-- Opening Marker --

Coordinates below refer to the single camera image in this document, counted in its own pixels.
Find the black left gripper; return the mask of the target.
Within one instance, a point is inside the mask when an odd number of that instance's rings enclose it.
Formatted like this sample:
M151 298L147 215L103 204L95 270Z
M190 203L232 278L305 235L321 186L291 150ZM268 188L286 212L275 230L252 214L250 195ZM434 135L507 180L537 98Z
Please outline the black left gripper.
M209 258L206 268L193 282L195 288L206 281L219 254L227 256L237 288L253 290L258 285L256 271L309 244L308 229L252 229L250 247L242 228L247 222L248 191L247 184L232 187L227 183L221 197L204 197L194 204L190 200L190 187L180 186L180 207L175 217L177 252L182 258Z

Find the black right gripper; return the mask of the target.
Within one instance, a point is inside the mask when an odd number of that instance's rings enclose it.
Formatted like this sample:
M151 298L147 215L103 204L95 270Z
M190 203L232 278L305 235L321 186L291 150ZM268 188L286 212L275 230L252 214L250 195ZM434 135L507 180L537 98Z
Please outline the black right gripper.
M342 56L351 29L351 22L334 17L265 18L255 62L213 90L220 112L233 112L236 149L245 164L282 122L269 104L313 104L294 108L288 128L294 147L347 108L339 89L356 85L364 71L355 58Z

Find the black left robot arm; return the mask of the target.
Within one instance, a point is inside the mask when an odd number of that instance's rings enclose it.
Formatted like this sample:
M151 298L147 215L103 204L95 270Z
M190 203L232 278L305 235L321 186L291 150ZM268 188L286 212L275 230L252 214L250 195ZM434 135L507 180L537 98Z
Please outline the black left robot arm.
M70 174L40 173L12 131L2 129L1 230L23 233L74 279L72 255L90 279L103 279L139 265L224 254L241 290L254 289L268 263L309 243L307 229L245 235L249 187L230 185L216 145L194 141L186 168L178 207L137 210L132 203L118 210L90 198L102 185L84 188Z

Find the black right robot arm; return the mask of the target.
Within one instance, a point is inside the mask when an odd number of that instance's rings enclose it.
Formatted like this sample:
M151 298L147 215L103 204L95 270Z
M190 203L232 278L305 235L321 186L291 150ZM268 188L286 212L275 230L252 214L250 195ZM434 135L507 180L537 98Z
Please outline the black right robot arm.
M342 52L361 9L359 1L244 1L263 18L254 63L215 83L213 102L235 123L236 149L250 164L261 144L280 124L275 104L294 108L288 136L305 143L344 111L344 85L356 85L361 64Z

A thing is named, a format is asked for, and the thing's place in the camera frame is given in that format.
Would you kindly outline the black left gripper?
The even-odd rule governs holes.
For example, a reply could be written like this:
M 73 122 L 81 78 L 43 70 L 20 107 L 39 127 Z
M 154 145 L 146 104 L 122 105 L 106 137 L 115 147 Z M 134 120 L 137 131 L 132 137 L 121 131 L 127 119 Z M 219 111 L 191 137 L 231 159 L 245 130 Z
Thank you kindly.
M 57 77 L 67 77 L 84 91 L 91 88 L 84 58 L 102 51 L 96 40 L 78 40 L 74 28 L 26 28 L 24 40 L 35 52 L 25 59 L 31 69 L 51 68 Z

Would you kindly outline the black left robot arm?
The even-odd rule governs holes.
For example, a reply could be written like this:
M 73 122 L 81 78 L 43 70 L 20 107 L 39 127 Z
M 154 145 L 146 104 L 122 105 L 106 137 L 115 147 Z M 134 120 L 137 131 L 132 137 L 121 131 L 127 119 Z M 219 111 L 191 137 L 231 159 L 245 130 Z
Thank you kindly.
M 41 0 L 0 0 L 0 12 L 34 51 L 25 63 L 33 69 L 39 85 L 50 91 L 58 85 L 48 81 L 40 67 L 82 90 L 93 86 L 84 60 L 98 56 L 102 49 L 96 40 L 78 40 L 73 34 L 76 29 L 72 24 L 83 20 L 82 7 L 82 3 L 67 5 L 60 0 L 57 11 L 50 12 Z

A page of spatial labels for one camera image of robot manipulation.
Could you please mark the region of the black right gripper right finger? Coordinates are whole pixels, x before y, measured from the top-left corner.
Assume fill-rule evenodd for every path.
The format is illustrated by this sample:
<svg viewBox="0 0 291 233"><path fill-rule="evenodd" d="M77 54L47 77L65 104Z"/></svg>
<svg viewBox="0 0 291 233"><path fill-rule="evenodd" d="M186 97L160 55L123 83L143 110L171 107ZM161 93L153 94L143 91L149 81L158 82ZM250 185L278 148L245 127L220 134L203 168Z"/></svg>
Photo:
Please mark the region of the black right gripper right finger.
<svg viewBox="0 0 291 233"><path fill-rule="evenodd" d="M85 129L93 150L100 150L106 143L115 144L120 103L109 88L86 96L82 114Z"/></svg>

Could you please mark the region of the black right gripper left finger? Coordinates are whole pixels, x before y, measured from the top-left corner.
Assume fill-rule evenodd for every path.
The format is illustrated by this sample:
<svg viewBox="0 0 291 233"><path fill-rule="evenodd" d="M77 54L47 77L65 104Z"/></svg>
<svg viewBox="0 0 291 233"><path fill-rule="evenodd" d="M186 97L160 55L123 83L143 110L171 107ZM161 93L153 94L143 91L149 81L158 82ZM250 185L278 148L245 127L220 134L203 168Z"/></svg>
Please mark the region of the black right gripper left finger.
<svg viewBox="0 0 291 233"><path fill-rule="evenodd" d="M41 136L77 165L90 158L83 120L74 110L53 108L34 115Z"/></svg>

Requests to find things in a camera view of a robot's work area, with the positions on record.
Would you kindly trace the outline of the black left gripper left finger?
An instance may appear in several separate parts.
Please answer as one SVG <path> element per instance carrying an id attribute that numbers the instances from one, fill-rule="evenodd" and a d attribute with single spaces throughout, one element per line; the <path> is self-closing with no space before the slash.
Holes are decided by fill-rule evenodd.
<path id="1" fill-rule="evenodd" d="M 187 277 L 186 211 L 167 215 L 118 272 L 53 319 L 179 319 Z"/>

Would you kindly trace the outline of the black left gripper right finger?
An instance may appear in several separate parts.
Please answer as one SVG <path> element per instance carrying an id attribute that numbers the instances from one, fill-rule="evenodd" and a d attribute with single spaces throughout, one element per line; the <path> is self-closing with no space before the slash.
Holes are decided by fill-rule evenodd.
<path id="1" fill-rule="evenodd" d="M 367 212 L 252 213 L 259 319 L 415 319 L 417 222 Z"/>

-- Closing Marker --

**PROBLEM REQUIREMENTS:**
The whole block of entries above should be repeated exactly.

**ANSWER SECTION:**
Coordinates below refer to the single camera image in this document, counted in its own pixels.
Find the black left gripper; return the mask of the target.
Within one instance, a point is inside the mask when an odd number of that instance's rings enclose it.
Formatted like this sample:
M151 298L147 215L103 204L95 270Z
M190 203L232 278L305 235L321 186L291 150ZM268 188L286 212L275 230L252 214L250 195ZM434 135L507 180L537 98Z
Please outline the black left gripper.
M209 258L206 268L193 282L195 288L206 281L219 254L227 256L237 288L253 290L258 285L256 271L309 244L308 229L252 229L250 247L242 228L247 222L248 191L247 184L232 187L227 183L221 197L204 197L194 204L190 200L190 187L180 186L180 207L175 217L177 252L182 258Z

Find the black right gripper; return the mask of the target.
Within one instance, a point is inside the mask when an odd number of that instance's rings enclose it.
Formatted like this sample:
M151 298L147 215L103 204L95 270Z
M190 203L232 278L305 235L321 186L291 150ZM268 188L286 212L275 230L252 214L250 195ZM434 135L507 180L537 98Z
Please outline the black right gripper.
M342 56L351 29L351 22L334 17L265 18L255 62L213 90L220 112L233 112L236 149L245 164L282 122L269 104L313 104L294 108L288 128L294 147L347 108L339 89L356 85L364 71L355 58Z

Find the black left robot arm; return the mask of the target.
Within one instance, a point is inside the mask when an odd number of that instance's rings enclose it.
Formatted like this sample:
M151 298L147 215L103 204L95 270Z
M190 203L232 278L305 235L321 186L291 150ZM268 188L286 212L275 230L252 214L250 195ZM434 135L507 180L537 98Z
Please outline the black left robot arm.
M70 174L40 173L12 131L2 129L1 230L23 233L74 279L72 255L90 279L103 279L139 265L224 254L241 290L254 289L268 263L309 243L307 229L245 235L249 187L230 185L216 145L194 141L186 168L178 207L137 210L132 203L118 210L90 198L102 185L84 188Z

Find the black right robot arm; return the mask of the target.
Within one instance, a point is inside the mask when an odd number of that instance's rings enclose it.
Formatted like this sample:
M151 298L147 215L103 204L95 270Z
M190 203L232 278L305 235L321 186L291 150ZM268 188L286 212L275 230L252 214L250 195ZM434 135L507 180L537 98Z
Please outline the black right robot arm.
M342 52L361 9L359 1L244 1L263 18L254 63L215 83L213 102L235 123L236 149L250 164L261 144L280 124L275 104L294 108L288 136L305 143L344 111L344 85L356 85L361 64Z

A thing is named, a format is asked for, and the thing's place in the camera frame is given in that format.
Would you kindly outline the black left gripper?
The even-odd rule governs holes.
For example, a reply could be written like this:
M 73 122 L 81 78 L 43 70 L 20 107 L 39 127 Z
M 154 145 L 146 104 L 122 105 L 106 137 L 115 147 Z M 134 120 L 137 131 L 132 137 L 121 131 L 127 119 Z M 219 111 L 191 137 L 231 159 L 245 130 Z
Thank you kindly.
M 57 77 L 67 77 L 84 91 L 91 88 L 84 58 L 102 51 L 96 40 L 78 40 L 74 28 L 26 28 L 24 40 L 35 52 L 25 59 L 31 69 L 51 68 Z

Would you kindly outline the black left robot arm?
The even-odd rule governs holes.
For example, a reply could be written like this:
M 73 122 L 81 78 L 43 70 L 20 107 L 39 127 Z
M 154 145 L 146 104 L 122 105 L 106 137 L 115 147 Z M 134 120 L 137 131 L 132 137 L 121 131 L 127 119 Z M 219 111 L 191 137 L 231 159 L 245 130 Z
Thank you kindly.
M 41 0 L 0 0 L 0 12 L 34 51 L 25 63 L 33 69 L 39 85 L 50 91 L 58 85 L 48 81 L 40 67 L 82 90 L 93 86 L 84 60 L 98 56 L 102 49 L 96 40 L 78 40 L 73 34 L 76 29 L 72 24 L 83 20 L 82 7 L 82 3 L 67 5 L 60 0 L 57 11 L 50 12 Z

A page of spatial labels for one camera image of robot manipulation.
Could you please mark the region of the black right gripper right finger? Coordinates are whole pixels, x before y, measured from the top-left corner.
Assume fill-rule evenodd for every path.
The format is illustrated by this sample:
<svg viewBox="0 0 291 233"><path fill-rule="evenodd" d="M77 54L47 77L65 104Z"/></svg>
<svg viewBox="0 0 291 233"><path fill-rule="evenodd" d="M186 97L160 55L123 83L143 110L171 107ZM161 93L153 94L143 91L149 81L158 82ZM250 185L278 148L245 127L220 134L203 168Z"/></svg>
Photo:
Please mark the region of the black right gripper right finger.
<svg viewBox="0 0 291 233"><path fill-rule="evenodd" d="M85 129L93 150L100 150L106 143L115 144L120 103L109 88L86 96L82 114Z"/></svg>

Could you please mark the region of the black right gripper left finger? Coordinates are whole pixels, x before y, measured from the top-left corner.
Assume fill-rule evenodd for every path.
The format is illustrated by this sample:
<svg viewBox="0 0 291 233"><path fill-rule="evenodd" d="M77 54L47 77L65 104Z"/></svg>
<svg viewBox="0 0 291 233"><path fill-rule="evenodd" d="M186 97L160 55L123 83L143 110L171 107ZM161 93L153 94L143 91L149 81L158 82ZM250 185L278 148L245 127L220 134L203 168Z"/></svg>
Please mark the region of the black right gripper left finger.
<svg viewBox="0 0 291 233"><path fill-rule="evenodd" d="M41 136L77 165L90 158L83 120L74 110L53 108L34 115Z"/></svg>

Requests to find things in a camera view of a robot's work area, with the positions on record.
Would you kindly trace the outline of the black left gripper left finger?
An instance may appear in several separate parts.
Please answer as one SVG <path> element per instance carrying an id attribute that numbers the instances from one, fill-rule="evenodd" and a d attribute with single spaces throughout, one element per line; the <path> is self-closing with no space before the slash.
Holes are decided by fill-rule evenodd.
<path id="1" fill-rule="evenodd" d="M 187 277 L 186 211 L 167 215 L 118 272 L 53 319 L 179 319 Z"/>

Would you kindly trace the outline of the black left gripper right finger?
An instance may appear in several separate parts.
Please answer as one SVG <path> element per instance carrying an id attribute that numbers the instances from one, fill-rule="evenodd" and a d attribute with single spaces throughout, one element per line; the <path> is self-closing with no space before the slash.
Holes are decided by fill-rule evenodd.
<path id="1" fill-rule="evenodd" d="M 367 212 L 252 213 L 259 319 L 415 319 L 417 222 Z"/>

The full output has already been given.